§ WHAT YOU WILL DO: Take the material below and reproduce, word for word, only the lines from the line with "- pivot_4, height" through the line with "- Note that".

§ EXCERPTED DATA:
>>>>>
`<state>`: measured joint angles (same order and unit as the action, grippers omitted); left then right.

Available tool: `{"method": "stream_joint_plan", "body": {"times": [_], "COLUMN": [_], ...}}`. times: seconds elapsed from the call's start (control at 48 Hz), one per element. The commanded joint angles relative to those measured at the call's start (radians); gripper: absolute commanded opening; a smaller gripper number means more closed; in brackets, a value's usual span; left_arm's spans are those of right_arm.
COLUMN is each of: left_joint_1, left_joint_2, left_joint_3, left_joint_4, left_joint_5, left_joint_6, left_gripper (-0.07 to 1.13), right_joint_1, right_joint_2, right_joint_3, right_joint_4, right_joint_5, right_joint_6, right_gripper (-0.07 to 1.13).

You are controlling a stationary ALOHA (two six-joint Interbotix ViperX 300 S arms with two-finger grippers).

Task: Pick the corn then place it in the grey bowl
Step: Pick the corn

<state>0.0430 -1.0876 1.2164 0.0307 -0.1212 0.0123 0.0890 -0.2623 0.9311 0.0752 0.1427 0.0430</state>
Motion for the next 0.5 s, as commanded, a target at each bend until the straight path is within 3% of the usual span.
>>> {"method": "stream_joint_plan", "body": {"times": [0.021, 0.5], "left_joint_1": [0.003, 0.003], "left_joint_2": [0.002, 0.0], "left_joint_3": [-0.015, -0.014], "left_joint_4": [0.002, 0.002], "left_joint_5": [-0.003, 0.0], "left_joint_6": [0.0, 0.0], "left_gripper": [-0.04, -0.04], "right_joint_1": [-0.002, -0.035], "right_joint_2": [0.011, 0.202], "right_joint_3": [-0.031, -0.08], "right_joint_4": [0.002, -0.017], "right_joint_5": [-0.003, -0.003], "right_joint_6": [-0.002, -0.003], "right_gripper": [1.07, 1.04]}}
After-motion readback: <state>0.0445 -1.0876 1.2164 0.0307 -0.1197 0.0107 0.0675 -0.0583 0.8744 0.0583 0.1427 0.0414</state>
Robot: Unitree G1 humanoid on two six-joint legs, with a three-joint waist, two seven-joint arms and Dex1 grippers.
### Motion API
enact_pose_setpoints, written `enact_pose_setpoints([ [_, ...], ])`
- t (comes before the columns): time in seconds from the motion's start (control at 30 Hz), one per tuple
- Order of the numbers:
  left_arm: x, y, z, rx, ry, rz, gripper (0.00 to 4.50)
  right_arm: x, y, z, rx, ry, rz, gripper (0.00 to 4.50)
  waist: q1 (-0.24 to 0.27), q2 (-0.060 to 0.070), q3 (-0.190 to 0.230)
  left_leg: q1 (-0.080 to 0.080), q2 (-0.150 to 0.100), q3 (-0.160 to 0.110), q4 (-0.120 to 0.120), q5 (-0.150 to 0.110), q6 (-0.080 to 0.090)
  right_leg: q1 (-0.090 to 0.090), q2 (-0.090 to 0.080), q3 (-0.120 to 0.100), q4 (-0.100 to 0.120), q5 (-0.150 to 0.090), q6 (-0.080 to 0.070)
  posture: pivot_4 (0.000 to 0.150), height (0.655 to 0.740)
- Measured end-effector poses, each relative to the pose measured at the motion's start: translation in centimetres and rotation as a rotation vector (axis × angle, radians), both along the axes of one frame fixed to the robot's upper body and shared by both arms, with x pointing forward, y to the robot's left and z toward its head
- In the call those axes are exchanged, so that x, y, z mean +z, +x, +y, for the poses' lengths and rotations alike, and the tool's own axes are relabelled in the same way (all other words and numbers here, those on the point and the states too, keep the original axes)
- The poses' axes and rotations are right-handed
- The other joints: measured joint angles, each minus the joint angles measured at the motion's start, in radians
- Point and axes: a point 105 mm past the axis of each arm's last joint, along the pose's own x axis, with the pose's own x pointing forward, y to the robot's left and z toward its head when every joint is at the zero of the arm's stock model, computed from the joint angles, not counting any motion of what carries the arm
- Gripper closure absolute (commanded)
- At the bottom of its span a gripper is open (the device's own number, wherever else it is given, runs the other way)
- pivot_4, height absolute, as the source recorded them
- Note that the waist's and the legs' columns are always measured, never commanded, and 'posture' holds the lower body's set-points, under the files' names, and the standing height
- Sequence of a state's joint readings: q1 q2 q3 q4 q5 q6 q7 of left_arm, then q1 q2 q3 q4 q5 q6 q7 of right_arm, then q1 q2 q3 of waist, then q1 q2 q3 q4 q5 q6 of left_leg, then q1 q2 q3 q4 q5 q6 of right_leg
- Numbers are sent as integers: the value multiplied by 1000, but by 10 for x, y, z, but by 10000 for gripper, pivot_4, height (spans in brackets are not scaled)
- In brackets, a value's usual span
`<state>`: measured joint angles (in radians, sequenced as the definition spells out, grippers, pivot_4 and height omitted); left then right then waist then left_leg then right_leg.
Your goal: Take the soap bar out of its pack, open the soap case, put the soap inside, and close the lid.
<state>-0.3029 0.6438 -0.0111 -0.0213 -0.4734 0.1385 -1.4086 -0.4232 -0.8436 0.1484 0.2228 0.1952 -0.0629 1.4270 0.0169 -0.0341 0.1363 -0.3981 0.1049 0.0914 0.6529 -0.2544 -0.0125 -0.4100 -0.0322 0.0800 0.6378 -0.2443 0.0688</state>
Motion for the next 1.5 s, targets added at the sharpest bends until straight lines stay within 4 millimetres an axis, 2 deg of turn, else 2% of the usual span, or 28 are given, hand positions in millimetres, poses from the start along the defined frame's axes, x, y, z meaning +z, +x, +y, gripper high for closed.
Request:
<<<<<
§ ANSWER AREA:
- pivot_4, height absolute, as the source recorded them
- Note that the waist's and the legs' columns are always measured, never commanded, and 'posture' holds the lower body's set-points, under the files' names, and the standing height

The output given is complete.